From the entries that follow, reproduce exactly and only the lines from the line with "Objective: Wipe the" to the line with "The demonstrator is", endpoints included.

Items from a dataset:
- - - -
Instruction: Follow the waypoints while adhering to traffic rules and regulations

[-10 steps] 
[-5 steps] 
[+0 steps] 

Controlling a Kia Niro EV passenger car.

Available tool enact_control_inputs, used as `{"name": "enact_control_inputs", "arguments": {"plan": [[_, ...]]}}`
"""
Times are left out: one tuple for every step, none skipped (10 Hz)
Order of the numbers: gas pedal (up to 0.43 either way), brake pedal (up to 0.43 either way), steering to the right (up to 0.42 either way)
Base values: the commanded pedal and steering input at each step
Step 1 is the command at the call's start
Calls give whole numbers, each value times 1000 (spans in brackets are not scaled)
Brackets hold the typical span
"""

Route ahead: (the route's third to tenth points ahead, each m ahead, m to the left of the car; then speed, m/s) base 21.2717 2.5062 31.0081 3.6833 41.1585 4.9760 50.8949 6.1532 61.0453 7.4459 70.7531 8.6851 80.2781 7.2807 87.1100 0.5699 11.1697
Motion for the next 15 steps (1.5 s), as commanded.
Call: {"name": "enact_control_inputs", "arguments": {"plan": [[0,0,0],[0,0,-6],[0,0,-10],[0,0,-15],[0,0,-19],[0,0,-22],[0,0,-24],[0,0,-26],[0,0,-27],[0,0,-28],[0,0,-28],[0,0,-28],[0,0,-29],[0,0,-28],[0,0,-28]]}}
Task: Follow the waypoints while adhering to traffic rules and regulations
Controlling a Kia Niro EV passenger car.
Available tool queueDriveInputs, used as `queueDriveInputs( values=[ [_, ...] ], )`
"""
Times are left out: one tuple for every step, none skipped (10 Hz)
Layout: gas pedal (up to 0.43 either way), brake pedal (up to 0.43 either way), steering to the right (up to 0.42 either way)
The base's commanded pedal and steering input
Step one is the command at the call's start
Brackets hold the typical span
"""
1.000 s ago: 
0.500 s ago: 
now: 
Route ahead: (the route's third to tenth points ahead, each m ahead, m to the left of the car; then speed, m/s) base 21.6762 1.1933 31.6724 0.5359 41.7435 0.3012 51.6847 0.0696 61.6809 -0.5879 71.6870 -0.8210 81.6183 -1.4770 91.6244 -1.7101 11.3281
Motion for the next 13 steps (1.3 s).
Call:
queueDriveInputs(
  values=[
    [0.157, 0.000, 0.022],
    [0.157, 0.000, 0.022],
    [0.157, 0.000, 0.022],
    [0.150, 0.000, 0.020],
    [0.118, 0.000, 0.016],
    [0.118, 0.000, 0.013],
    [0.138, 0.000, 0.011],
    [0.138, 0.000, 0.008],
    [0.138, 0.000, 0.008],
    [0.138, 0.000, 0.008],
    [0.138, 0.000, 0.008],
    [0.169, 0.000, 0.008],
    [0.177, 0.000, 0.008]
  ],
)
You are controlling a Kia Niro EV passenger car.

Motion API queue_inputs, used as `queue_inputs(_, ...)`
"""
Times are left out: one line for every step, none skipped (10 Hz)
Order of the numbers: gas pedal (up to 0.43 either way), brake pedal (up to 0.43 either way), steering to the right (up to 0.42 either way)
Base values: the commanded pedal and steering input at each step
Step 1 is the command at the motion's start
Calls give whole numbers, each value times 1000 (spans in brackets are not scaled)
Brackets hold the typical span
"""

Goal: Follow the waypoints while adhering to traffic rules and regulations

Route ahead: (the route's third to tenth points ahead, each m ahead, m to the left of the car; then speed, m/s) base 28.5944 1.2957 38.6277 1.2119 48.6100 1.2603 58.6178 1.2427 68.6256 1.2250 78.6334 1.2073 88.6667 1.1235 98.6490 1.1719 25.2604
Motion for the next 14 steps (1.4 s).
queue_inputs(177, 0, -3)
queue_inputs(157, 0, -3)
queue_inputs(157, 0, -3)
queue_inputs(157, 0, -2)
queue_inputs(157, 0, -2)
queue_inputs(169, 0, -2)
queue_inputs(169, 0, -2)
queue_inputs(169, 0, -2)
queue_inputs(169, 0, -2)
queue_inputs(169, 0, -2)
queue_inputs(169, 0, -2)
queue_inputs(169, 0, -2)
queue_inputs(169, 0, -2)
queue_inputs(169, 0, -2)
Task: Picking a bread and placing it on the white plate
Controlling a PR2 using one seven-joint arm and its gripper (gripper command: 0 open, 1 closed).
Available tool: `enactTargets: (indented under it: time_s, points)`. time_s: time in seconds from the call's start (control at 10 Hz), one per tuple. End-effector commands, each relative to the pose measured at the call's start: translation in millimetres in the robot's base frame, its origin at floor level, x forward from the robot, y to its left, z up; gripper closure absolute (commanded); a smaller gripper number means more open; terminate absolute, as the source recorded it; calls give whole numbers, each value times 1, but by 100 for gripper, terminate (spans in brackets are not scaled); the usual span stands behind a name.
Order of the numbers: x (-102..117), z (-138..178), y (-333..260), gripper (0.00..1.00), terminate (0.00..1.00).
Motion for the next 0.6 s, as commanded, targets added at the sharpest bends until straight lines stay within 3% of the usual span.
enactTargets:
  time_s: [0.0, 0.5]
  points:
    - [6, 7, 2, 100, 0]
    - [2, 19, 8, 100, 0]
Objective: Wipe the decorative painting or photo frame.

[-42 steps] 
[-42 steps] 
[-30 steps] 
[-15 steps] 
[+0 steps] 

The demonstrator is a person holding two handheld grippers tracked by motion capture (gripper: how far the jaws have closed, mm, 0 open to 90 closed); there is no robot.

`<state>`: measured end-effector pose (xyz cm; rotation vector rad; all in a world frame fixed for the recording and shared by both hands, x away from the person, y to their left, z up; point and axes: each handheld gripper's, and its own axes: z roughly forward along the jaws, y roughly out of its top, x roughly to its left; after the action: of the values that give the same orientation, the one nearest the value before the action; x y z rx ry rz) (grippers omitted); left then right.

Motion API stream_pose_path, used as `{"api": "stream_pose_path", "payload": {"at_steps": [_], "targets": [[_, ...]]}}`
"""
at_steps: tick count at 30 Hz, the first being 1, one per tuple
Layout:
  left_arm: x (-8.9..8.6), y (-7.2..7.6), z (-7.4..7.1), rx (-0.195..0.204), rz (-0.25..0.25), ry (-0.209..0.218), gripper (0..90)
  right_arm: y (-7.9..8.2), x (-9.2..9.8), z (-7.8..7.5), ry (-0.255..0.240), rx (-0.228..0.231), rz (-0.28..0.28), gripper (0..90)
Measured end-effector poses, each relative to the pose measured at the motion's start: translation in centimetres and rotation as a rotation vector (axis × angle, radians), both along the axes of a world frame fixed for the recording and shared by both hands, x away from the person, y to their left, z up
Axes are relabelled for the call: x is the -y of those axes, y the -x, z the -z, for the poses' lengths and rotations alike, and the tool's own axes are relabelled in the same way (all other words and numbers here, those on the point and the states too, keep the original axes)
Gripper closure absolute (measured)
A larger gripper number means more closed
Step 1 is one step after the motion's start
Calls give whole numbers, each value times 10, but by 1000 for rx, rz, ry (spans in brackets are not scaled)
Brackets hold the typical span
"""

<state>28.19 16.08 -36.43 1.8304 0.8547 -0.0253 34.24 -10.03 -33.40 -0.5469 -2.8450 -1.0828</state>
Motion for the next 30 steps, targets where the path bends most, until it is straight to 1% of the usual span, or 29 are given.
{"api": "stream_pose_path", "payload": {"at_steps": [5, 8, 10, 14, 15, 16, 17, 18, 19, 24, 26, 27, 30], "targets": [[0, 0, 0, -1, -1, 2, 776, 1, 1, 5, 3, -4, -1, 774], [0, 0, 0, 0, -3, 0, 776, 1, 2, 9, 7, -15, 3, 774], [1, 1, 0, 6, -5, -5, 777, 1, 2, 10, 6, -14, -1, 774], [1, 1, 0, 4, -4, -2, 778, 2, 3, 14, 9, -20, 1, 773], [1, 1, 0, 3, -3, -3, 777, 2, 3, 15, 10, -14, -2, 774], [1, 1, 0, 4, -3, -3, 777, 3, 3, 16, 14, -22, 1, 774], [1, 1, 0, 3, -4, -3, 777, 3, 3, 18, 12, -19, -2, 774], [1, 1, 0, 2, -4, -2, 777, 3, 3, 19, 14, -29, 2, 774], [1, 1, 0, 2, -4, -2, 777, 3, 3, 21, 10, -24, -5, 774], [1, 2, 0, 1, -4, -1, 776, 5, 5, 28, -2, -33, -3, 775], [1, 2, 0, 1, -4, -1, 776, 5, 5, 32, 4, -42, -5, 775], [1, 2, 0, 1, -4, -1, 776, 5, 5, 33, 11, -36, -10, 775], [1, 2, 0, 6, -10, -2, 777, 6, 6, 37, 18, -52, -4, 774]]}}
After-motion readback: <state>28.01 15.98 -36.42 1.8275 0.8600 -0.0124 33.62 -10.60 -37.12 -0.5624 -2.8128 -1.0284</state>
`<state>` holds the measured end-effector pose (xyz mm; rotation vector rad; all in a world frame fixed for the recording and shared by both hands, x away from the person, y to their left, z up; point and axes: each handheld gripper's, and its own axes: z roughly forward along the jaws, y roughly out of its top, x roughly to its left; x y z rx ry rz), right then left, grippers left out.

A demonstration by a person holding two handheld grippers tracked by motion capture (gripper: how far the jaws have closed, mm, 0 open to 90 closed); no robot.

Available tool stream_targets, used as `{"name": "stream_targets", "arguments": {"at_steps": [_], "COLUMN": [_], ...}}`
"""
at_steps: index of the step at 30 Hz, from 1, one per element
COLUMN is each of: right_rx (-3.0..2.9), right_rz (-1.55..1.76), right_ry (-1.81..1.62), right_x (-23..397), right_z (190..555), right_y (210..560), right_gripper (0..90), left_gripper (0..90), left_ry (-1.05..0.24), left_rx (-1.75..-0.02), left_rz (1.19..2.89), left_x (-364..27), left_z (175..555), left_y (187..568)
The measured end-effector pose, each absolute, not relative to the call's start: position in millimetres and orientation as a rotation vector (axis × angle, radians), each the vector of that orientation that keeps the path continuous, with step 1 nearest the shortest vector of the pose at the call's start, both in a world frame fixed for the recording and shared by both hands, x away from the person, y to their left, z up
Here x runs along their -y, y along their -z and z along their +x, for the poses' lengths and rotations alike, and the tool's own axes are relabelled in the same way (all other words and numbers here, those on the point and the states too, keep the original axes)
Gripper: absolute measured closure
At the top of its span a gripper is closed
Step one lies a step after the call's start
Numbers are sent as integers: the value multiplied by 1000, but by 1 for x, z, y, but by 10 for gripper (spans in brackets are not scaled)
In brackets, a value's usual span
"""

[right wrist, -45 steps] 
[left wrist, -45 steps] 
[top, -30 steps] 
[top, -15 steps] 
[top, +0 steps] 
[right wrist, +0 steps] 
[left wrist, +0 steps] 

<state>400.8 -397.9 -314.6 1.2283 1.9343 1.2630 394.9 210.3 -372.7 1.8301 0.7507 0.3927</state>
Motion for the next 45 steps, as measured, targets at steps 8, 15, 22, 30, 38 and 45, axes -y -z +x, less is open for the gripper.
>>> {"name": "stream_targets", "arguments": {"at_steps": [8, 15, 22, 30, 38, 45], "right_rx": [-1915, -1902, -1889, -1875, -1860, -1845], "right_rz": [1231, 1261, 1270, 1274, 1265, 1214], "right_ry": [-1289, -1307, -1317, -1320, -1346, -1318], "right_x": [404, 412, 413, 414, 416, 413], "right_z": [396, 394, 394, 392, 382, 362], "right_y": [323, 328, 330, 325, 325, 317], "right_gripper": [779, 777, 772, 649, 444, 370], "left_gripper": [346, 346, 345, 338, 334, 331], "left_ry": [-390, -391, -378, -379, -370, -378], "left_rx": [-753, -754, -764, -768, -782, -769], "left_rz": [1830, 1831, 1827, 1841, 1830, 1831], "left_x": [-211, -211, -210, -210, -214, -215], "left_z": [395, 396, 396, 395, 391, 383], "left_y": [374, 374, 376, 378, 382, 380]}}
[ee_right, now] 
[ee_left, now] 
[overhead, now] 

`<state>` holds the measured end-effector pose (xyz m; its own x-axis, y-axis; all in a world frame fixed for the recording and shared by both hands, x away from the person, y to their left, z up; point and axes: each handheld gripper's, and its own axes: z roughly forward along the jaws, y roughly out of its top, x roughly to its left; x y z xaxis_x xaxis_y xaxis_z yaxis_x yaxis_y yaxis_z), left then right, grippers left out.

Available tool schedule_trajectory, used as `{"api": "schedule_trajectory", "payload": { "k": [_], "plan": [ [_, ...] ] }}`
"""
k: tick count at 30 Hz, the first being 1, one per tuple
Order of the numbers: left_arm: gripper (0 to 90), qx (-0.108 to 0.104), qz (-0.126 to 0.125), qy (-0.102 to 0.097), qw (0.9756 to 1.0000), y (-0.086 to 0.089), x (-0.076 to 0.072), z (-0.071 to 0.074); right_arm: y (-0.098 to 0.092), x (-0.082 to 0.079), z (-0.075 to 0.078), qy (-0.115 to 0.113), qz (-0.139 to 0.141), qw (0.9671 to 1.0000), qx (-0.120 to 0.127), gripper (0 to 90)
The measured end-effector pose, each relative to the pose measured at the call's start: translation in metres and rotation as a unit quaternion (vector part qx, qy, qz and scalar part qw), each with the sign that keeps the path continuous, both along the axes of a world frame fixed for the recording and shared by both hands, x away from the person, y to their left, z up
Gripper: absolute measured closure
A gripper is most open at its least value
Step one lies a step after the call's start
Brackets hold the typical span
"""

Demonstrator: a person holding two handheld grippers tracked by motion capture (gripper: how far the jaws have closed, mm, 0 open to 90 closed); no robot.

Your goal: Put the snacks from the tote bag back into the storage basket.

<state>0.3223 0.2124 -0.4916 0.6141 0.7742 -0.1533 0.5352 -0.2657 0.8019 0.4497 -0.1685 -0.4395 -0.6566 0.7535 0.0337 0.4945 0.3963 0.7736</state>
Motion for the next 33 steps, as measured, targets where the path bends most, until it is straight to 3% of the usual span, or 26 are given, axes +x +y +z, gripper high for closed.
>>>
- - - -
Written response
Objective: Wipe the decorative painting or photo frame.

[-42 steps] 
[-42 steps] 
[-30 steps] 
[-15 steps] 
[+0 steps] 

The demonstrator is a person holding two handheld grippers tracked by motion capture (gripper: how far the jaws have closed, mm, 0 open to 90 closed); there is no robot.

The exercise has been carried out completely.